§ **YOUR TASK**
Print the data that follows exactly, leaving nothing out.

§ **DATASET CONTENT**

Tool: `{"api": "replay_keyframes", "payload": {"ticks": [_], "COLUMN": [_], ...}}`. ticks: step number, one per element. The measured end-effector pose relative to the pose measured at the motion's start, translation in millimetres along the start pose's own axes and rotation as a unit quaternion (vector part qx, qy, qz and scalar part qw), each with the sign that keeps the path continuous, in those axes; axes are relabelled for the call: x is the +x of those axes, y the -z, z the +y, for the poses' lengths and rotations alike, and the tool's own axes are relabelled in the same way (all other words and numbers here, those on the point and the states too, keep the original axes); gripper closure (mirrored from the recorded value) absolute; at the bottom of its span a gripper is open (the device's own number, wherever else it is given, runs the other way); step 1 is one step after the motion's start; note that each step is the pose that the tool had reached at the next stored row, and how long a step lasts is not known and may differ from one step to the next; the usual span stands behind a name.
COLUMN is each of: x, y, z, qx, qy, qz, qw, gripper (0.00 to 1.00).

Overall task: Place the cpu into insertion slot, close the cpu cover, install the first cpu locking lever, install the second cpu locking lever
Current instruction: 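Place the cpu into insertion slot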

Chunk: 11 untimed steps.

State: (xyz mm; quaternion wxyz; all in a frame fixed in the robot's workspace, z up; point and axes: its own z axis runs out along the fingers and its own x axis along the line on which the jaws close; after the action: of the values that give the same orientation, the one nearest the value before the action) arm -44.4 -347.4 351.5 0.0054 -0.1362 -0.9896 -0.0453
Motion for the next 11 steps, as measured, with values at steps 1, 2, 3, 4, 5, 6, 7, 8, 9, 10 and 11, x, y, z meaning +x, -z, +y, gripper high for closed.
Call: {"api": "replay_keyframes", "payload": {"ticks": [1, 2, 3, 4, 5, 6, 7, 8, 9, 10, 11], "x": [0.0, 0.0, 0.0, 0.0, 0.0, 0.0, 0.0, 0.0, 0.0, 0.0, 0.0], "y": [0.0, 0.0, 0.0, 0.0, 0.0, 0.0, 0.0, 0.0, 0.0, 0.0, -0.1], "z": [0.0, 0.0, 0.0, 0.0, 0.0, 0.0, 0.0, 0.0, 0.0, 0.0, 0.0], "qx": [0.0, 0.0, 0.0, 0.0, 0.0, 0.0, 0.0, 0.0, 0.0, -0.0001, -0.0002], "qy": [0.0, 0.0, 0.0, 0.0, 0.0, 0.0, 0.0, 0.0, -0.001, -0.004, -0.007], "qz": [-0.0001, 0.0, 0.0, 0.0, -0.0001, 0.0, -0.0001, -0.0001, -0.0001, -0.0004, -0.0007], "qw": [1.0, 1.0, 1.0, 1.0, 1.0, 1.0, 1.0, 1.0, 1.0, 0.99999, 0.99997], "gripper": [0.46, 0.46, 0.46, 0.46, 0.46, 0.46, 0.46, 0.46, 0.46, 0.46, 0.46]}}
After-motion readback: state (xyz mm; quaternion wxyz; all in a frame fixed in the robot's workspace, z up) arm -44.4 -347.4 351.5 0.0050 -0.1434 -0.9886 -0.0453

§ **ANSWER TO THIS TASK**
Tool: `{"api": "replay_keyframes", "payload": {"ticks": [_], "COLUMN": [_], ...}}`. ticks: step number, one per element. The measured end-effector pose relative to the pose measured at the motion's start, translation in millimetres along the start pose's own axes and rotation as a unit quaternion (vector part qx, qy, qz and scalar part qw), each with the sign that keeps the path continuous, in those axes; axes are relabelled for the call: x is the +x of those axes, y the -z, z the +y, for the poses' lengths and rotations alike, and the tool's own axes are relabelled in the same way (all other words and numbers here, those on the point and the states too, keep the original axes); gripper closure (mirrored from the recorded value) absolute; at the bottom of its span a gripper is open (the device's own number, wherever else it is given, runs the other way); step 1 is one step after the motion's start; note that each step is the pose that the tool had reached at the next stored row, and how long a step lasts is not known and may differ from one step to the next; the usual span stands behind a name.
COLUMN is each of: x, y, z, qx, qy, qz, qw, gripper (0.00 to 1.00).

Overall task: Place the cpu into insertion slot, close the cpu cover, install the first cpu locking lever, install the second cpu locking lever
Current instruction: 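Place the cpu into insertion slot
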
Chunk: 11 untimed steps.

State: (xyz mm; quaternion wxyz; all in a frame fixed in the robot's workspace, z up; point and axes: its own z axis runs out along the fingers and its own x axis along the line on which the jaws close; after the action: of the values that give the same orientation, the one nearest the value before the action) arm -44.4 -347.4 351.5 0.0054 -0.1362 -0.9896 -0.0453
Motion for the next 11 steps, as measured, with values at steps 1, 2, 3, 4, 5, 6, 7, 8, 9, 10 and 11, x, y, z meaning +x, -z, +y, gripper high for closed.
Call: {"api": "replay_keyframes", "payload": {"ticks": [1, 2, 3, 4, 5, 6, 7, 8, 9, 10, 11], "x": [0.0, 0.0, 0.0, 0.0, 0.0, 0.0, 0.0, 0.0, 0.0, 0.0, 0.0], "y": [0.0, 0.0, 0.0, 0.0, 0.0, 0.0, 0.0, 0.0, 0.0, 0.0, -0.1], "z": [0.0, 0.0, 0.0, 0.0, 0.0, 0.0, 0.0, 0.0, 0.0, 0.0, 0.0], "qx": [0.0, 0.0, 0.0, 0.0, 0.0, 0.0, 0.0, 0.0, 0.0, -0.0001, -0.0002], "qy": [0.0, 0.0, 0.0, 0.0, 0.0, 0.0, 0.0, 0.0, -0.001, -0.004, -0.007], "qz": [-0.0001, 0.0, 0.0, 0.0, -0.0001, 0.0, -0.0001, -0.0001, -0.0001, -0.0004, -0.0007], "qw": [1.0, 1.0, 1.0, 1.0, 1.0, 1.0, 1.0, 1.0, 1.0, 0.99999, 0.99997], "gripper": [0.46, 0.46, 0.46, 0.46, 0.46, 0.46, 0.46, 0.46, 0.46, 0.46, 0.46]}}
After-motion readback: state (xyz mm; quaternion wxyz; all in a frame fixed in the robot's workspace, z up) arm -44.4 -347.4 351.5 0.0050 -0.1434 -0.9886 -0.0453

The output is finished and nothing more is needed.